The following SQL statement returns all unique subtable names and locations within the meters supertable:
SELECT TAGS TBNAME, location FROM meters;
Use the INS_TAGS
system table in INFORMATION_SCHEMA
to query the information for subtables in a supertable. For example, the following statement returns the name and tag values for each subtable in the meters
supertable.
SELECT table_name, tag_name, tag_type, tag_value FROM information_schema.ins_tags WHERE stable_name='meters';
The following SQL statement returns the number of subtables within the meters supertable.

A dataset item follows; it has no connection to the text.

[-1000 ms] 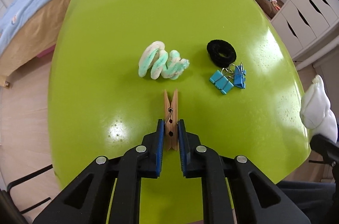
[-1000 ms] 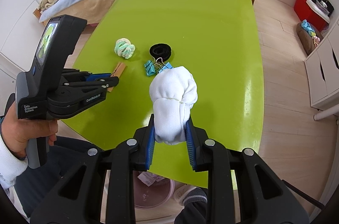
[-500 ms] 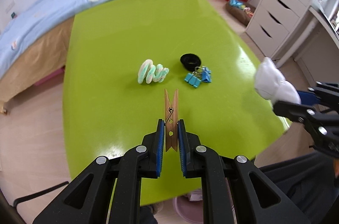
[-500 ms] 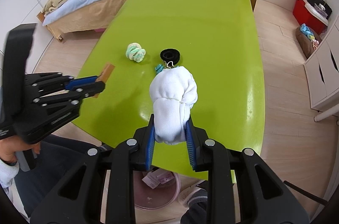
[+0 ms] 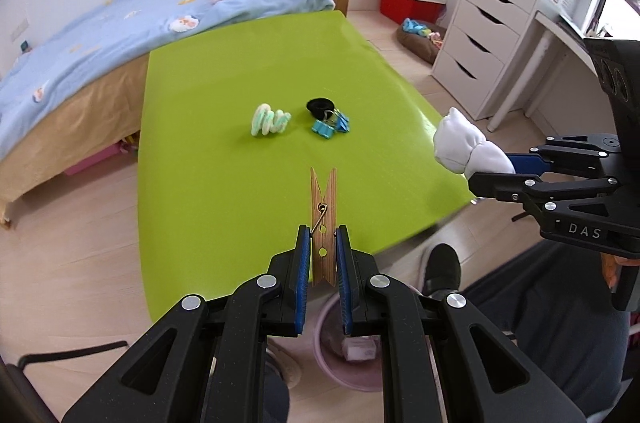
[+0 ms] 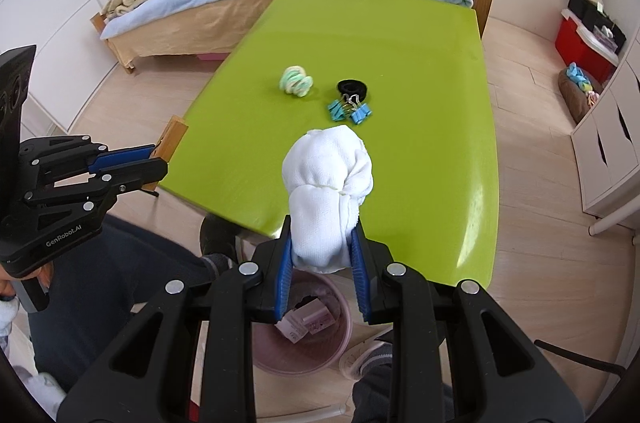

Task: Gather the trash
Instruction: 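Carry sock and clothespin over the pink wastebasket and open both grippers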

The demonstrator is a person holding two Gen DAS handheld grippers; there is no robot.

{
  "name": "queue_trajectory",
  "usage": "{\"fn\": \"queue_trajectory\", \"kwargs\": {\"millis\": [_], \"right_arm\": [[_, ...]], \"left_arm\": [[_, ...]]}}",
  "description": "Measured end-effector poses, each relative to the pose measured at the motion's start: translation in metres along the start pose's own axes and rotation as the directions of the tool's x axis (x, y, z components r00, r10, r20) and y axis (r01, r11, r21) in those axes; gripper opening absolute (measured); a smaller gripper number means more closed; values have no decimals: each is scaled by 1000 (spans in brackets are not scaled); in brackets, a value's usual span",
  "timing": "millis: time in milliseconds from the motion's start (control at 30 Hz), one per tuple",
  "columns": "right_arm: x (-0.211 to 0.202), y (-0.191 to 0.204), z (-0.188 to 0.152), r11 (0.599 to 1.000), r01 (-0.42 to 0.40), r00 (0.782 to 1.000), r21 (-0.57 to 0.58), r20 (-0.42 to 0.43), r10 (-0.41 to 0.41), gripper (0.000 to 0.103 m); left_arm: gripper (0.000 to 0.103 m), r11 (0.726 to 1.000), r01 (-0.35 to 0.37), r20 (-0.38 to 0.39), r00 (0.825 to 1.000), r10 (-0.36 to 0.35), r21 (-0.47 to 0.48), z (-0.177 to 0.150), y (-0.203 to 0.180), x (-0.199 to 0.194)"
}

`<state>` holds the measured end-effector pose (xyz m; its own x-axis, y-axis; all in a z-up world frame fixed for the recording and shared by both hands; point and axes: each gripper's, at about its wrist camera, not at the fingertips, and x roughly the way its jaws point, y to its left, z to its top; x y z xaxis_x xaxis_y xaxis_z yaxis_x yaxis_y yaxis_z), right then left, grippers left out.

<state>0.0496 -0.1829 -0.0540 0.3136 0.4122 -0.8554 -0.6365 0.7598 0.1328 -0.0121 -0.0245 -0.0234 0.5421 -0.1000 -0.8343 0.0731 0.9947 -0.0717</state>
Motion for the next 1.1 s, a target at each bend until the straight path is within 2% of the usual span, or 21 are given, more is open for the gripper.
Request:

SELECT COUNT(*) FROM (SELECT DISTINCT TBNAME FROM meters);
In the preceding two statements, only tags can be used as filtering conditions in the WHERE clause.
_QSTART and _QEND
The _QSTART and _QEND pseudocolumns contain the beginning and end of the time range of a query. If the WHERE clause in a statement does not contain valid timestamps, the time range is equal to [-2^63, 2^63 - 1].
The _QSTART and _QEND pseudocolumns cannot be used in a WHERE clause.
_WSTART, _WEND, and _WDURATION
The _WSTART, _WEND, and _WDURATION pseudocolumns indicate the beginning, end, and duration of a window.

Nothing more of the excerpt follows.